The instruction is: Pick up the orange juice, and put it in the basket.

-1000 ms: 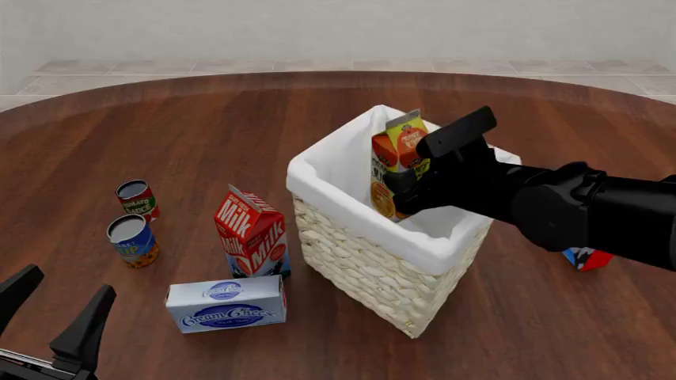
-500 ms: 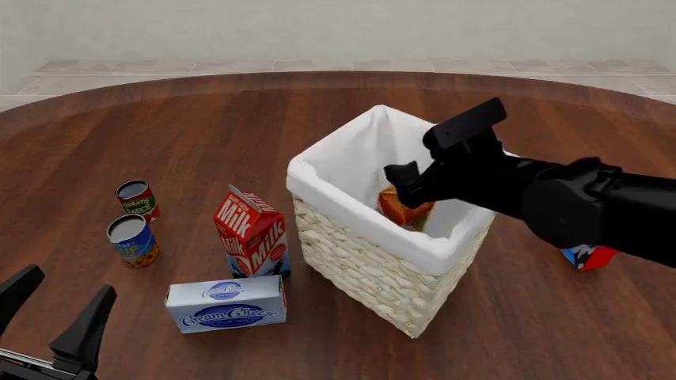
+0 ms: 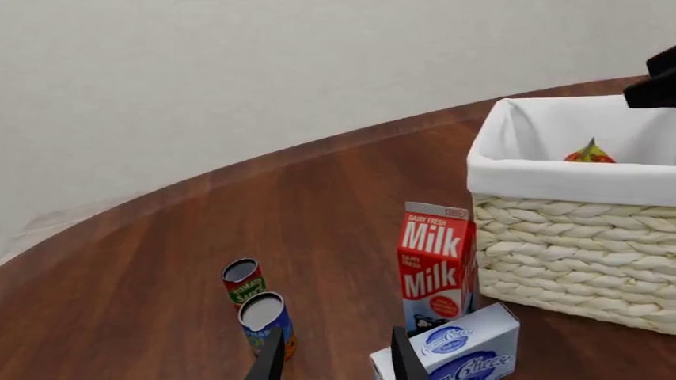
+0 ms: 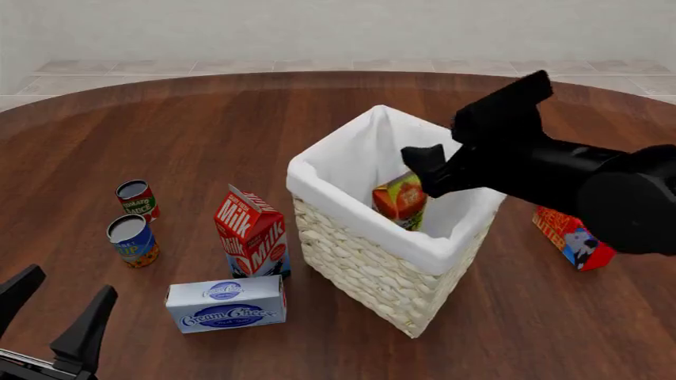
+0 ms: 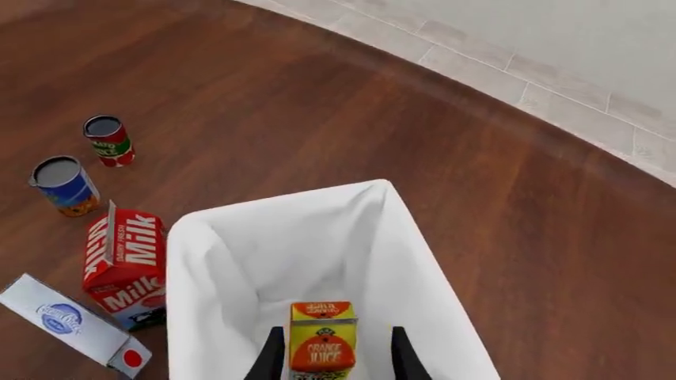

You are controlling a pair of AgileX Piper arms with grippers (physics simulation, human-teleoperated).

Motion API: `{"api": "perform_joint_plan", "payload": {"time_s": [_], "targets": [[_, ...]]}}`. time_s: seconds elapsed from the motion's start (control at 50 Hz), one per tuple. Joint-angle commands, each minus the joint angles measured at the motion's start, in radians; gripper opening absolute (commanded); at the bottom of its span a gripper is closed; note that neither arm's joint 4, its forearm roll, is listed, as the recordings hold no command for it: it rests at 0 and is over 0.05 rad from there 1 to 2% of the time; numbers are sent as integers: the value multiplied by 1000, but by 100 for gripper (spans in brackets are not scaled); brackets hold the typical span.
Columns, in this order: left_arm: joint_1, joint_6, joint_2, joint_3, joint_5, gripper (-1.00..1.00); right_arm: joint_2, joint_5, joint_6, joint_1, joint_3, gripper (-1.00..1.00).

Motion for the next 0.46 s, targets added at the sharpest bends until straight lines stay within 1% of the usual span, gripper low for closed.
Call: {"api": "perform_joint_plan", "payload": {"time_s": [0.02,0.08,0.1,0.24,0.38,0.46], "targets": [[-4,0,0,0,0,100,-144,96,-19,3,-8,100],[-4,-1,0,0,0,100,-161,106,-31,3,-1,100],[-4,1,0,0,0,100,-179,123,-35,2,-3,100],[-1,-1,0,0,-3,100,-311,179,-24,4,9,100],[1,-4,0,0,-6,100,-423,198,-28,6,81,100],[0,-4,0,0,-7,100,-499,212,-18,4,126,100]]}}
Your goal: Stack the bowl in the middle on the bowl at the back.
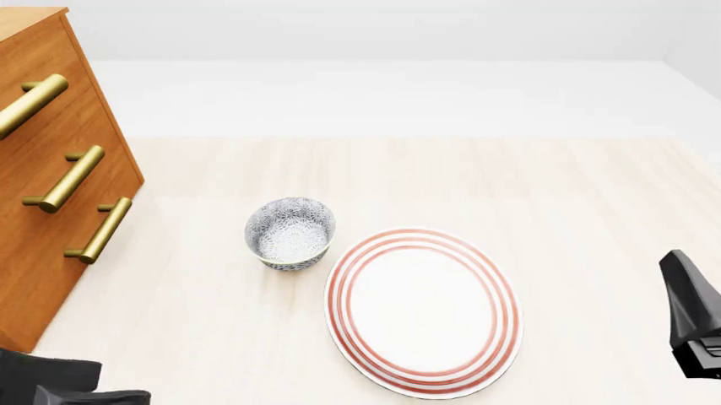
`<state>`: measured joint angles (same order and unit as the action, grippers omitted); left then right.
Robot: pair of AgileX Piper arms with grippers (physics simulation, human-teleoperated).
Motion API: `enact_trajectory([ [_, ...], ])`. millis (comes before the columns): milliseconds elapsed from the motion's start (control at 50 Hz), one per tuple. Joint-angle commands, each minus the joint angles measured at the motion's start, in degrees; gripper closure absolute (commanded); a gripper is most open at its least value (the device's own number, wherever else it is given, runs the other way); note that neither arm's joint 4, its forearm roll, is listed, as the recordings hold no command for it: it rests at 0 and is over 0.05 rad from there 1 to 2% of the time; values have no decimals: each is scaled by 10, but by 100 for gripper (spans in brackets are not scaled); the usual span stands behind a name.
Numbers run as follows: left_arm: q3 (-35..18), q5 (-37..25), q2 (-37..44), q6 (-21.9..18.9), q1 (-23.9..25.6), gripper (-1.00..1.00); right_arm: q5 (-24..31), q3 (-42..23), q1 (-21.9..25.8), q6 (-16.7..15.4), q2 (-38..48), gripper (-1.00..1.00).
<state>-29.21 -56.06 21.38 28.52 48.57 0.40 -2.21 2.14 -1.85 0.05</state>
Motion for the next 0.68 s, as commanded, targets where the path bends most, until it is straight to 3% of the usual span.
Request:
enact_trajectory([
  [20, -86, -95, -83, -39, -72, -100, 20, -27, 4, 1, 0, -100],
  [160, -136, -136, -115, -48, -107, -100, 80, -93, 26, 14, 0, -100],
  [220, -167, -138, -122, -63, -145, -100, 108, -123, 32, 16, 0, -100],
  [380, -194, -138, -151, -75, -192, -100, 188, -206, 25, 22, 0, -100],
  [560, -225, -138, -193, -51, -228, -100, 253, -268, 17, 23, 0, -100],
  [660, -244, -138, -213, -58, -249, -100, 279, -299, 11, 29, 0, -100],
  [680, -255, -138, -214, -43, -253, -100, 281, -301, 9, 29, 0, -100],
])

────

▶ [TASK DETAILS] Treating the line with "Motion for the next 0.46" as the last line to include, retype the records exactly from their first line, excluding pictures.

▶ [RESPONSE TO THIS EXERCISE]
The instruction is: Pick up the orange juice, and put it in the basket.

-1000 ms: 
-500 ms: 
+0 ms: 
+0 ms: 
+0 ms: 

You are controlling a pair of AgileX Piper arms with grippers (physics simulation, human-teleoperated).

Motion API: `{"api": "perform_joint_plan", "payload": {"time_s": [_], "targets": [[_, ...]]}}`. time_s: seconds elapsed from the motion's start (control at 50 Hz), one per tuple. Joint-angle commands, each minus the joint angles measured at the motion's start, in radians; gripper opening absolute (commanded); at the bottom of its span a gripper is closed; note that neither arm's joint 4, its forearm roll, is listed, as the recordings hold no command for it: it rests at 0 and is over 0.05 rad from there 1 to 2% of the time; numbers are sent as integers: the value multiplied by 1000, but by 100 for gripper (spans in brackets are not scaled); brackets hold the typical span.
Columns, in this order: left_arm: joint_1, joint_6, joint_2, joint_3, joint_5, gripper (-1.00..1.00); right_arm: joint_2, joint_5, joint_6, joint_1, joint_3, gripper (-1.00..1.00).

Motion for the next 0.46 s, targets added at the sharpest bends until straight lines stay within 1% of the usual span, gripper low for closed.

The output is complete as shown.